A PROPÓSITO DE LOS DÍAS DE
MUERTOS
Paula Arizmendi Mar
Integrante del Colectivo
Machincuepa
Twitter: @parizmar
Mi padre suele decir que nunca pensamos
realmente en la muerte, en ese concepto huidizo que evoca la desaparición de
nuestra persona. Que pensamos que nunca llegará, que a nosotros, solo a
nosotros, no terminará por pasarnos, que está mucho más adelante y que quizás,
¡quizás!, en una de esas no nos atrape. Y que cuando llega, entonces, no
estamos preparados para morir. Que nadie nos ha educado para dejar con
tranquilidad esta vida una vez que tenemos que partir al otro mundo.
Yo suelo ir en contra de lo que dice más bien por deporte:
los hijos tienden a contradecir a los padres solo porque sí, en una tonta
rebelión juvenil que nunca cesa. Y, siguiendo la regla una vez más, cada vez
que hablamos de la muerte le argumento que en el fondo no se puede educar a nadie ante
la muerte: ¿Cómo congraciarse con la idea de que en algún momento nuestra
persona, nuestra augusto yo, dejará
de existir? ¿Qué hará el mundo entonces?
¿Cómo podrá vivirse sin que estemos nosotros por allí, rondando? Nuestro
inherente narcisismo nos impide
acostumbrarnos a la idea de dejar este mundo y que no se note. Así es el ser humano, papá, y hago un gesto de cinismo en el que realmente no creo.
Mi padre siempre responde: así, hija, así.
El mundo seguirá girando, las cosas seguirán en su mismo lugar, y lo que queda,
como un carbón aún encendido, es el amor que aún calienta los corazones de la
gente amada que permanece aquí, en este mundo. Es el amor lo que nos salva, lo que permanece
de nosotros y forma un hilo irrompible con nuestra memoria una vez que nos hemos ido.Así es el ser humano, Paula, y hace un gesto de esperanza, en el que realmente cree.
Odio que tenga razón. Pero la tiene.

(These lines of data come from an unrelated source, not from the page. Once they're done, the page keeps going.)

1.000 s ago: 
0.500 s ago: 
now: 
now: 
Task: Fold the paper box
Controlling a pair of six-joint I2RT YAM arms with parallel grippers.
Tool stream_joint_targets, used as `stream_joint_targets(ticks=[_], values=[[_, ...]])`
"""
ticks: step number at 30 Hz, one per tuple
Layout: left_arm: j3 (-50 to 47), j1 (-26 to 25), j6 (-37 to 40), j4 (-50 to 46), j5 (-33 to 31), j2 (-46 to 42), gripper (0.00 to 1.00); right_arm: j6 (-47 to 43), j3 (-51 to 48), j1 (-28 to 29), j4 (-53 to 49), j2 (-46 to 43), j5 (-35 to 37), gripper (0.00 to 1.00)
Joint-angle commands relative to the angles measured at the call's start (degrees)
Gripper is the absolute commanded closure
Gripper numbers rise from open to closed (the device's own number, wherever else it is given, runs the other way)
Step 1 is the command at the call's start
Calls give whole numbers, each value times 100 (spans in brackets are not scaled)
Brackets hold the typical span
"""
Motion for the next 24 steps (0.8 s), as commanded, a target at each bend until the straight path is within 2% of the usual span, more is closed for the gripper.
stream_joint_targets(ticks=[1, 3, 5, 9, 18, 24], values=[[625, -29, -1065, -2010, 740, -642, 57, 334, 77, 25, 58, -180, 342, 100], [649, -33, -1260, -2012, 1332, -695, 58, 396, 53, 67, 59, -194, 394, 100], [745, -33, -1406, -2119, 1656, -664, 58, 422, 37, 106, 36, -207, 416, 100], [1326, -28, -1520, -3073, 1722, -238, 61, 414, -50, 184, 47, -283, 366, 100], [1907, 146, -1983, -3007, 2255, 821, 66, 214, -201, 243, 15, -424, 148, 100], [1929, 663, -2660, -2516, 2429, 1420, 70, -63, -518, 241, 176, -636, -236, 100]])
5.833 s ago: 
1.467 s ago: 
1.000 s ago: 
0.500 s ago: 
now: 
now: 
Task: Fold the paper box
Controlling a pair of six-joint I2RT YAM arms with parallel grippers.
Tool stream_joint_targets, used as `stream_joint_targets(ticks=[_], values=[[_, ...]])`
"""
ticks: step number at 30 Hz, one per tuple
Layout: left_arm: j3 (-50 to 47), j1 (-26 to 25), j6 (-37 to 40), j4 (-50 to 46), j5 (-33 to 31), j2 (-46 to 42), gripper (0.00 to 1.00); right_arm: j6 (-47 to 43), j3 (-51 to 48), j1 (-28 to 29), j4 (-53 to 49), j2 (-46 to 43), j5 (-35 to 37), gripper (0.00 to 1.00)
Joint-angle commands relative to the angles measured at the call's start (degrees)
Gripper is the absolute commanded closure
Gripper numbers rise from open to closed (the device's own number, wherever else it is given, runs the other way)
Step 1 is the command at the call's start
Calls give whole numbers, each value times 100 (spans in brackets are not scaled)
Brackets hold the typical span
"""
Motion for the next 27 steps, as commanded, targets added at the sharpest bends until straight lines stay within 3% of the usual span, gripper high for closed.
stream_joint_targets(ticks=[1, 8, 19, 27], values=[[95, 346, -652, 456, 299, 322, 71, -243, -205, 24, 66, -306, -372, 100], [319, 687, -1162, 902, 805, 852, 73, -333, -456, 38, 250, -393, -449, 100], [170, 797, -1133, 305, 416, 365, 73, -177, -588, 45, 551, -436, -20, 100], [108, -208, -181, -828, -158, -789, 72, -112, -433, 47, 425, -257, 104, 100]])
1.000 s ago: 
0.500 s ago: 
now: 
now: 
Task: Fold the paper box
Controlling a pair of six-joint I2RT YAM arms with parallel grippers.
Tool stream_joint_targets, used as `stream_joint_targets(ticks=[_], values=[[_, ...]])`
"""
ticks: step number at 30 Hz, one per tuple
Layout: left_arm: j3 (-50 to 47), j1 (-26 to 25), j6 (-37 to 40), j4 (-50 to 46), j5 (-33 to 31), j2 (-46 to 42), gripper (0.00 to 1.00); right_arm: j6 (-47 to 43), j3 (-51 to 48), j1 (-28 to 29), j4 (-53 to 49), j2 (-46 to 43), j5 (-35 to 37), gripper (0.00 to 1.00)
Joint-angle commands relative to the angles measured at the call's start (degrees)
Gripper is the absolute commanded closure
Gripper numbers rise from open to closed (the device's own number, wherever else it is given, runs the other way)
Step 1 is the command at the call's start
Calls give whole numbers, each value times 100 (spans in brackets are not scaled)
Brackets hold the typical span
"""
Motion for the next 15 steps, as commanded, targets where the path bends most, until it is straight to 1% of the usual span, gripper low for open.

La
única forma que encuentro válida, si es que queremos reconciliarnos un poco con
la muerte, es darlo todo para que la muerte nos encuentre sin nada, con muy
poquito que nos pueda arrebatar. Dejar el carbón humeante, encendido y
ardiente, calentar el corazón de nuestra gente más querida incluso cuando ya no
estemos aquí.
Y luego, cada año, cuando contemplo fascinada
las festividades mexicanas del día de muertos, cuando observo los minuciosos
preparativos para honrar a los que ya se han ido, me parece entonces que todo aquello
que mi padre dice comienza a adquirir un poco de sentido: recordar el amor que aún se
siente por los difuntos es lo que lleva a visitar los cementerios, a poner los
altares, a preparar los platillos que más le gustaban al muerto, a bailar y
hacer chistes y calaveras, y platicar como si aún existieran los fallecidos,
entre nosotros, aquí, ahora. Porque en México, en este pueblo de tradiciones
tan milenarias y tan mestizas, esa es la única manera que se conoce de
homenajear al muerto: tratándolo como si aún estuviera vivo, como si el calor
no se fuese nunca. Pero claro, esto no se lo diré nunca a mi padre: qué
vergüenza de hija sería si estuviera de acuerdo con él. Así que callo, y solo
en silencio me regocijo de haber nacido en un lugar así, que quiere tanto a sus
muertos, que han dejado tanto en él. Y a mi pesar, hago un gesto de esperanza , en el que termino creyendi aunque diga que no.